→ **Aim of the task**: Consider the listing below. Extract exactly the lines from the line containing "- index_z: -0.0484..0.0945" to the line containing "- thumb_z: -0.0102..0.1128", both included.

→ **Data to examine**:
--- START ---

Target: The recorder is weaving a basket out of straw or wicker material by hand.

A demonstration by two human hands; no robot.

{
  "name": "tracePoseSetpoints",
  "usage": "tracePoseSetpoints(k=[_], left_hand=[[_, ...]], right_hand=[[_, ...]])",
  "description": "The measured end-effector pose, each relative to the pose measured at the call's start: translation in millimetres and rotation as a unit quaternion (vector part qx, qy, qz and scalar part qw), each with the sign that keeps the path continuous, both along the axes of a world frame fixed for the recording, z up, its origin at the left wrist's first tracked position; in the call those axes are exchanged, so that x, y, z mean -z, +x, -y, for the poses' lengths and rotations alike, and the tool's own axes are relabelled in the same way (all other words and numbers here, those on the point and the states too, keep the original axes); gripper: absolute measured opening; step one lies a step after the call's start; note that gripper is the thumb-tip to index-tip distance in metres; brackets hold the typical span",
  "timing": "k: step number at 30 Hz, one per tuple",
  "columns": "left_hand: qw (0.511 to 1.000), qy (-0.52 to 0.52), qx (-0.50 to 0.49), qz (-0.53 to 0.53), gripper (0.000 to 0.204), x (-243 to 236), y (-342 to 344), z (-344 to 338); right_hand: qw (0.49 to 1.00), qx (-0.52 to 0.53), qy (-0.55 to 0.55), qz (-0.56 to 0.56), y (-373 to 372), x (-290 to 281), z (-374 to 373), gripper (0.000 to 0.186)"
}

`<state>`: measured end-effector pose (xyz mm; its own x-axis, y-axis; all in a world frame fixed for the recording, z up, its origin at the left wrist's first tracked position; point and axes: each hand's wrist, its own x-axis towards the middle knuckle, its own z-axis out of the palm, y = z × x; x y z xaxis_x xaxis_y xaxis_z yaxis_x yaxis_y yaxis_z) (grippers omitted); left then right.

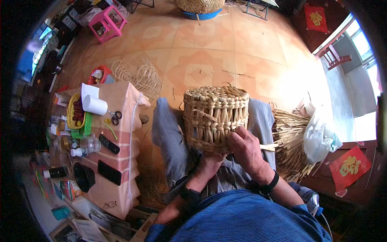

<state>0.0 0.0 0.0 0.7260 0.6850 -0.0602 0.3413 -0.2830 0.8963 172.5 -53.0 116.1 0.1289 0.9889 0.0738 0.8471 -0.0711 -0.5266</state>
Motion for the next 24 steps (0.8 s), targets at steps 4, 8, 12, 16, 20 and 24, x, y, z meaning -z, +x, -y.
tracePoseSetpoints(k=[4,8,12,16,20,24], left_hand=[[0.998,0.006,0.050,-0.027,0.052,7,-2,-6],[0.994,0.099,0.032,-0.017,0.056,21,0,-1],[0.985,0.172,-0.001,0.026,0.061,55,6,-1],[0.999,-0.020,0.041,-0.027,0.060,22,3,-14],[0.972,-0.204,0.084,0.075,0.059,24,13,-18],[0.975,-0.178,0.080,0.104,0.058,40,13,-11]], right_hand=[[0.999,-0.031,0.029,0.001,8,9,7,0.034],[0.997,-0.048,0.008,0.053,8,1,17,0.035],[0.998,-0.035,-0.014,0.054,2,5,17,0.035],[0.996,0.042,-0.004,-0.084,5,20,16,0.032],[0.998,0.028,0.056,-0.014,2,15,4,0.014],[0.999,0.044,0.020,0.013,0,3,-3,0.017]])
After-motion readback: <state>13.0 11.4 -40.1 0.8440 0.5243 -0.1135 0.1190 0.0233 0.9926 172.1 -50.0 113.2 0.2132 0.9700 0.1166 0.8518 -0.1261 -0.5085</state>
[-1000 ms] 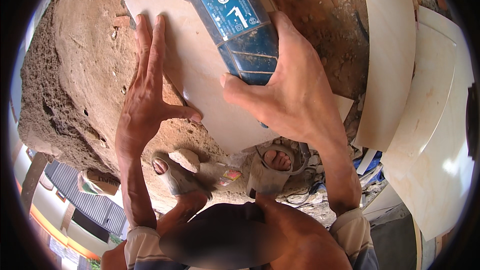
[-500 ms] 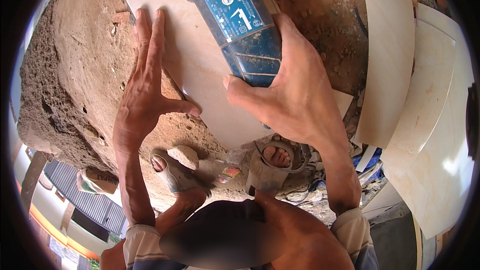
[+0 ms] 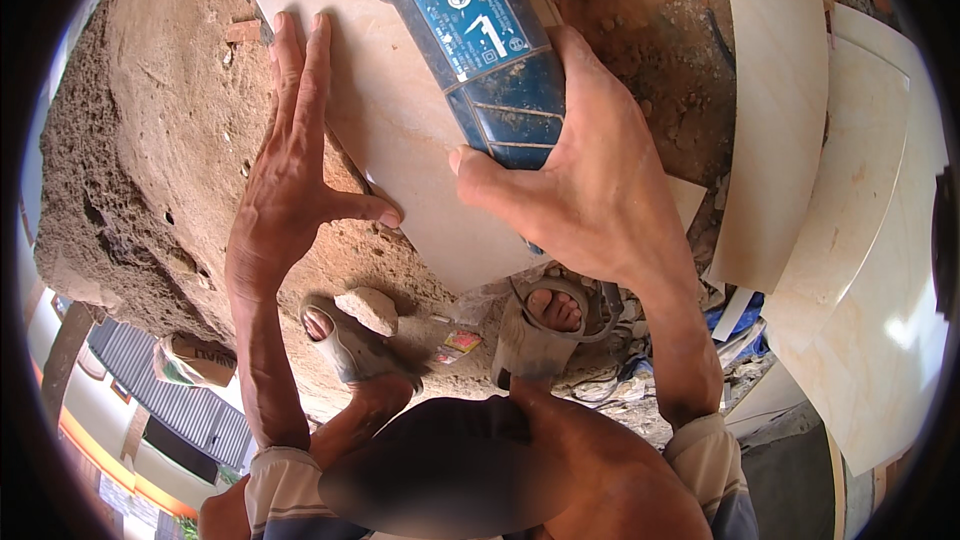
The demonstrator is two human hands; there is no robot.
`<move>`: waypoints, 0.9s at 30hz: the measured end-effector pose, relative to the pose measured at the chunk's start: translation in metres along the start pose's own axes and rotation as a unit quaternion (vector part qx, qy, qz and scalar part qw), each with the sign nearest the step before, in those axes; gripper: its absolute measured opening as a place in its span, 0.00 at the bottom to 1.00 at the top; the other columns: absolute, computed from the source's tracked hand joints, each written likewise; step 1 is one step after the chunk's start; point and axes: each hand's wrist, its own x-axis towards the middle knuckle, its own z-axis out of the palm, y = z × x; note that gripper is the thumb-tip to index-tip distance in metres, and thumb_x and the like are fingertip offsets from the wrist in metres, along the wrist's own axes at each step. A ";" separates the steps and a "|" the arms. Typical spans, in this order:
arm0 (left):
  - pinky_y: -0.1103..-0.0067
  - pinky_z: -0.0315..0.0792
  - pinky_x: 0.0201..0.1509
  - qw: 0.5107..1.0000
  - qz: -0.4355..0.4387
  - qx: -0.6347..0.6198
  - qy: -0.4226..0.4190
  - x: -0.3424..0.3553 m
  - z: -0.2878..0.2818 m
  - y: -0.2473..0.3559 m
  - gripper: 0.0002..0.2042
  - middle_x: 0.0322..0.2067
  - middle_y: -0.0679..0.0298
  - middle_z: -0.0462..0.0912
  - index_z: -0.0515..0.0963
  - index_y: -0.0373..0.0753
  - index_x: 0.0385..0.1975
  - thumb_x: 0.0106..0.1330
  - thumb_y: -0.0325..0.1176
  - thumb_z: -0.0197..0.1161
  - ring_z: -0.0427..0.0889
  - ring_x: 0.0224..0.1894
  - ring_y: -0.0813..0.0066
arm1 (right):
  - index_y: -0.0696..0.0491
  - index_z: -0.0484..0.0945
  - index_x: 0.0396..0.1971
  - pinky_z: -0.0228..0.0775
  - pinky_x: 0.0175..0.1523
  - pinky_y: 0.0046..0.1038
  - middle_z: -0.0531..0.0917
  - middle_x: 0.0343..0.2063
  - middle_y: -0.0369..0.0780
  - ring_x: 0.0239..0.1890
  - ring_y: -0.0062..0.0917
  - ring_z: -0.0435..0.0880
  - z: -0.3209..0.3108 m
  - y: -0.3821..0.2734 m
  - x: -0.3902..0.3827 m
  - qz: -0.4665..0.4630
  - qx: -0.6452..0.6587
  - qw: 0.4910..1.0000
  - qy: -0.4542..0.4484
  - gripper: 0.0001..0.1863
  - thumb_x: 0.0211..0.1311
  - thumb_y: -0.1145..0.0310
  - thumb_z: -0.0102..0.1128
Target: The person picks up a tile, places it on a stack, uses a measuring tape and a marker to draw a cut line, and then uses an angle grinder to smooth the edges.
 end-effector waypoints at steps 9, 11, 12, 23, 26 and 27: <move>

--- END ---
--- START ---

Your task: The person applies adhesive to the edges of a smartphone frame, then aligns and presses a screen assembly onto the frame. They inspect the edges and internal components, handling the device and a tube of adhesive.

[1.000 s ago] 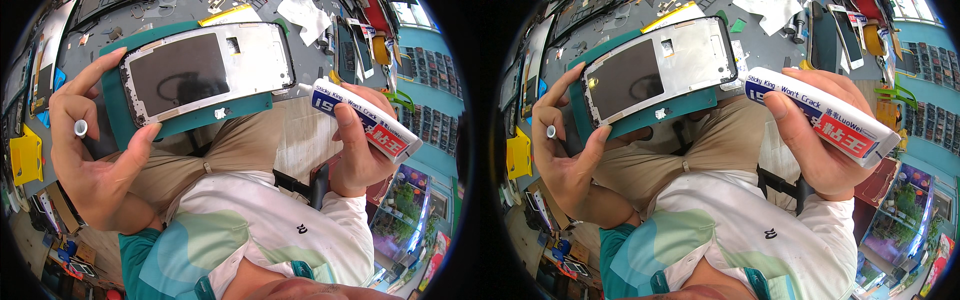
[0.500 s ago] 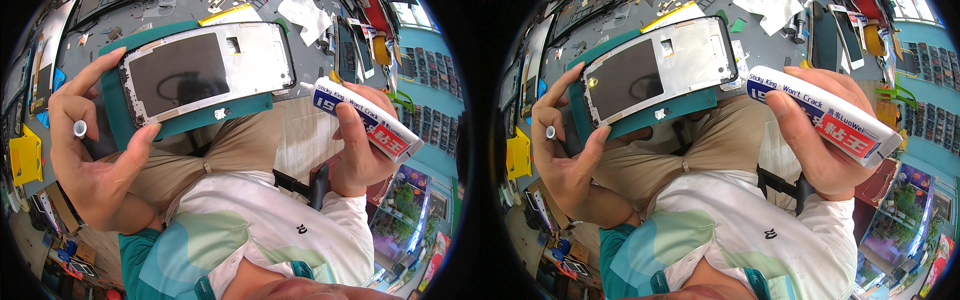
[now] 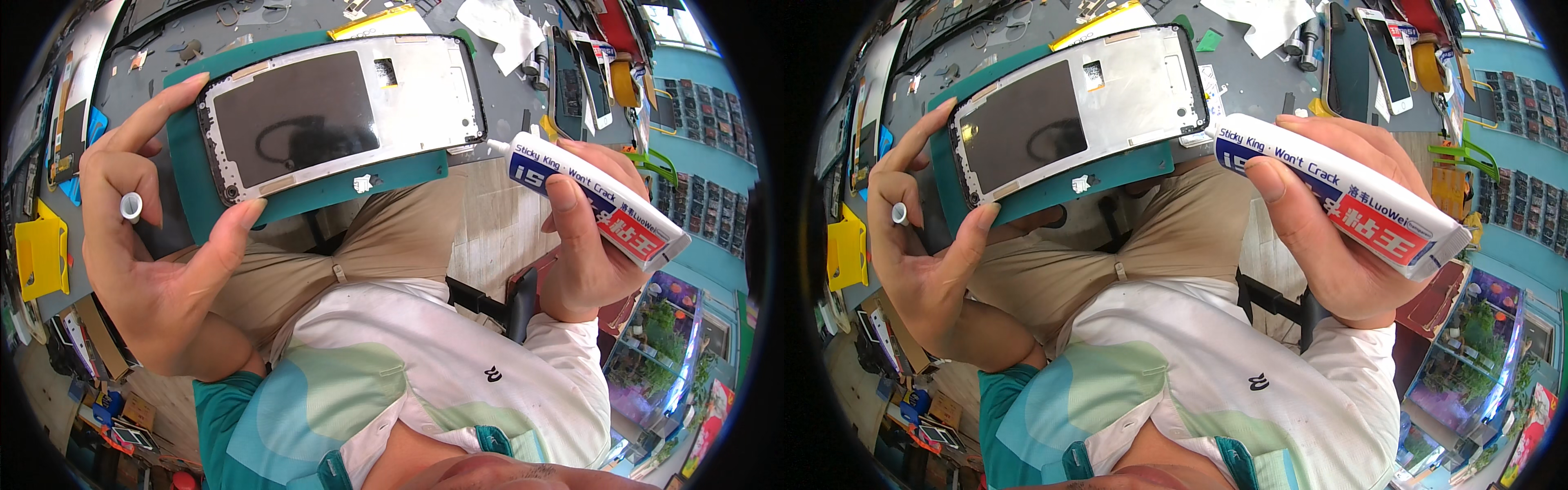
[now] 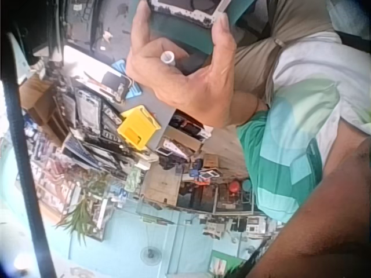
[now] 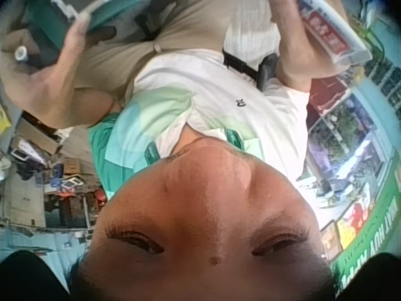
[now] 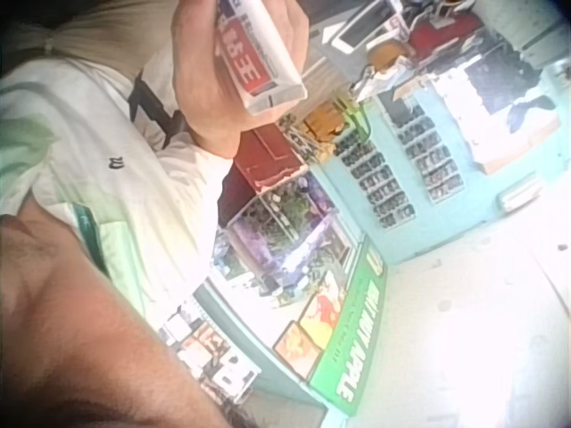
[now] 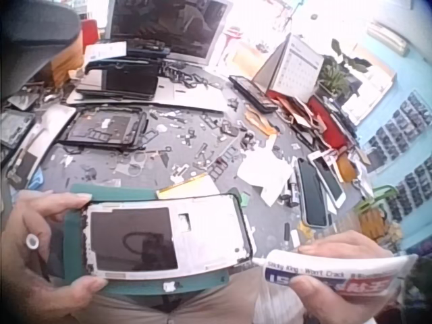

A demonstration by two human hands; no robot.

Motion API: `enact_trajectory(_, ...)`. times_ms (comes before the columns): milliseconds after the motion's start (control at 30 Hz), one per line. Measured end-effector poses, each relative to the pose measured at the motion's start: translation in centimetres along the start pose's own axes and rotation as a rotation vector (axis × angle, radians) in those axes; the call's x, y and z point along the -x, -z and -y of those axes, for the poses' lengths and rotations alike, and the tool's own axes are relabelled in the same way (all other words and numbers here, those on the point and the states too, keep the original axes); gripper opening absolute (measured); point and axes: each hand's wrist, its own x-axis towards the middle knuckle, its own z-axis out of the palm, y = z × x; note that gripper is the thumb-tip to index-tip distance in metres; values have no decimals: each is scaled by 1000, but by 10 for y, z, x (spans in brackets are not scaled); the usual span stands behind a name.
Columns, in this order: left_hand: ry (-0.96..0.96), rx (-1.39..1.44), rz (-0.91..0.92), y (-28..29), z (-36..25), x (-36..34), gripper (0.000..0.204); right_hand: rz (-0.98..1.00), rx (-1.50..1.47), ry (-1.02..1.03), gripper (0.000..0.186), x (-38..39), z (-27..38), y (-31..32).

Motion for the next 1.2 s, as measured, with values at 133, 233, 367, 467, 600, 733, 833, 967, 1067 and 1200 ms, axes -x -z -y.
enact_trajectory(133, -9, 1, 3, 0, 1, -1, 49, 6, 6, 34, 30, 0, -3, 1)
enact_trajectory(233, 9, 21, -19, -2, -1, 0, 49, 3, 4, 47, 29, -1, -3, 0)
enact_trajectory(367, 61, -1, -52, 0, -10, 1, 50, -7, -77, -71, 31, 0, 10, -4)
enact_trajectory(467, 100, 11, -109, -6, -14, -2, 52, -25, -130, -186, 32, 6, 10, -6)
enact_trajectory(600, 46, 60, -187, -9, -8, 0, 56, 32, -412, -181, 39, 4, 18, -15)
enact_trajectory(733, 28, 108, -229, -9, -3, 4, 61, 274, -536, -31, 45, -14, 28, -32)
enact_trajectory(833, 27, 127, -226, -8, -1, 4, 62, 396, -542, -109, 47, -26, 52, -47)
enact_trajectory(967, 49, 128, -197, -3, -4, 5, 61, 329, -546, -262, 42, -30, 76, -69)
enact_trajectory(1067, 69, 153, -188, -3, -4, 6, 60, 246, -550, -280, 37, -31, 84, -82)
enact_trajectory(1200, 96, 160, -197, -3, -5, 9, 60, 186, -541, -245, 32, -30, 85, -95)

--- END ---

→ **Result**:
  - index_z: -0.0484..0.0945
  - index_x: 0.0396..0.1971
  - pinky_z: -0.0228..0.0775
  - pinky_x: 0.0175..0.1523
  - pinky_y: 0.0046..0.1038
  - middle_z: -0.0531..0.0917
  - middle_x: 0.0343..0.2063
  - middle_y: -0.0369..0.0780
  - ring_x: 0.0239..0.1890
  - ring_y: -0.0062..0.0917
  - ring_z: -0.0435..0.0880
  - z: -0.3209..0.3108 m
  - y: -0.3821..0.2734 m
  - x: -0.3902..0.3827 m
  - qz: -0.4665..0.4630
  - qx: -0.6452..0.6587
  - qw: 0.4910..1.0000
  - qy: -0.4542..0.4484
  - gripper: 0.0001..0.1863
  - thumb_x: 0.0211..0.1311
  - thumb_y: -0.1145..0.0310
  - thumb_z: -0.0102..0.1128

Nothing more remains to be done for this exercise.